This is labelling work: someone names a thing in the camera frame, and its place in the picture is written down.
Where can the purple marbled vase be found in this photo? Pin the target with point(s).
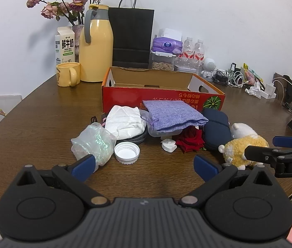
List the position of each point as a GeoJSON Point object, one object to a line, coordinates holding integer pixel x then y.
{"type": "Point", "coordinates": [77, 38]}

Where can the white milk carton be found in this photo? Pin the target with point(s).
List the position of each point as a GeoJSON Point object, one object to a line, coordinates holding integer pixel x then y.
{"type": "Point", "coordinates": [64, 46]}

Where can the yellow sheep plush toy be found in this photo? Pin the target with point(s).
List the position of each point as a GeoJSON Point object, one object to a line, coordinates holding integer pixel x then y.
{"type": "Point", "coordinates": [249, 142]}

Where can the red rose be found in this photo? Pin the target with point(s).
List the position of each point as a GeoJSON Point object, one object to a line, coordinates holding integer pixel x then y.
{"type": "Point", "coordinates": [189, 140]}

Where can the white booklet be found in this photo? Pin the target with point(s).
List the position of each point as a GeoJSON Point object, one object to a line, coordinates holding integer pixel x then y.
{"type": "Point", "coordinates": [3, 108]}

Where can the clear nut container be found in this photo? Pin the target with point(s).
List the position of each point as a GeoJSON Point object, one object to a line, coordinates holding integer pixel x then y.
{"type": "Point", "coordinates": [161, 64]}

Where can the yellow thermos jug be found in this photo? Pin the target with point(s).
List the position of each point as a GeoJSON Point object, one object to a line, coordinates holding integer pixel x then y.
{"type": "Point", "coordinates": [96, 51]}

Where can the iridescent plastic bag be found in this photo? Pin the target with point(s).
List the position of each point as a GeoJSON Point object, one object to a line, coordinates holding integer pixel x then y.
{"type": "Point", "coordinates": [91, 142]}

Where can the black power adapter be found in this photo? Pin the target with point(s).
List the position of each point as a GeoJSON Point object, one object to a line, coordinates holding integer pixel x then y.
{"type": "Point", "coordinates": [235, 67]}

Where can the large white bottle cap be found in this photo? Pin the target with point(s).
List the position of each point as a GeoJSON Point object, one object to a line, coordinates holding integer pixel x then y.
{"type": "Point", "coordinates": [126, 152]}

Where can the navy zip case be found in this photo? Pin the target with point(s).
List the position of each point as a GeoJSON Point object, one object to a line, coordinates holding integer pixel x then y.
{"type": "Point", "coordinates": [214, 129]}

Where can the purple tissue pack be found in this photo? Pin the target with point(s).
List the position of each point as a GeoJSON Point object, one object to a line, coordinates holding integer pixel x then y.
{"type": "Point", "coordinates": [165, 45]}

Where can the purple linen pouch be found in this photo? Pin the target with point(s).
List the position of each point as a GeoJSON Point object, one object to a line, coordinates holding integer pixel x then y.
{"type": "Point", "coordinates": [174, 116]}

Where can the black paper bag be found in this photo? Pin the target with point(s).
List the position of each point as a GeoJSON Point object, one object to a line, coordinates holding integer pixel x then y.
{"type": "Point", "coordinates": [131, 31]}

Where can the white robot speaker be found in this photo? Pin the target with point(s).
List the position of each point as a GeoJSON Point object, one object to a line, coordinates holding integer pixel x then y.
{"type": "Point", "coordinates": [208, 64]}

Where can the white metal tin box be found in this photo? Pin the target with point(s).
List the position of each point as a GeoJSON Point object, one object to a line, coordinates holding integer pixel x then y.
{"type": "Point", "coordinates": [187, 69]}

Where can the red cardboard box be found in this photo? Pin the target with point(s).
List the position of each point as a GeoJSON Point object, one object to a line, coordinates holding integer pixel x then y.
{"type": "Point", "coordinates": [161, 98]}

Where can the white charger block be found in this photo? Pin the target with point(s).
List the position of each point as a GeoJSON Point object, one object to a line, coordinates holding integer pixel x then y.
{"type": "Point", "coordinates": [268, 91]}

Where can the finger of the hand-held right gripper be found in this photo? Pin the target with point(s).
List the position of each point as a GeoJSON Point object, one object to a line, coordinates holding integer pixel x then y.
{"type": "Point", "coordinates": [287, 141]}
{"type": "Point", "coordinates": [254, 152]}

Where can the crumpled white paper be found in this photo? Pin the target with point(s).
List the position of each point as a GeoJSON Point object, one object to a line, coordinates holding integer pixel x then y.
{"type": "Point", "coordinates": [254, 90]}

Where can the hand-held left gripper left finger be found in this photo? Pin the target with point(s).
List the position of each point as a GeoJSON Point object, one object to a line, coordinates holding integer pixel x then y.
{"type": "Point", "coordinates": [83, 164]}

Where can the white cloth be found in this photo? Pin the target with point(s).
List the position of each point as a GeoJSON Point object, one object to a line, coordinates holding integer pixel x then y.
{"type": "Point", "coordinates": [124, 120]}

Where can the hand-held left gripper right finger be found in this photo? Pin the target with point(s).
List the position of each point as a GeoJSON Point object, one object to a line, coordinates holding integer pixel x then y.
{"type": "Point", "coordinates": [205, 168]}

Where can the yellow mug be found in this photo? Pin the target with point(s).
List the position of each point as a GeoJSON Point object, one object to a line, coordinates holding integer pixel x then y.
================================
• _What is being asked_:
Take every line from the one containing "Where can the yellow mug" to the end of the listing and output it exactly, with nothing else.

• _Exercise response_:
Where can the yellow mug be found in this photo? Pin the target with point(s).
List the position of each point as a GeoJSON Point object, one object to a line, coordinates holding integer pixel x then y.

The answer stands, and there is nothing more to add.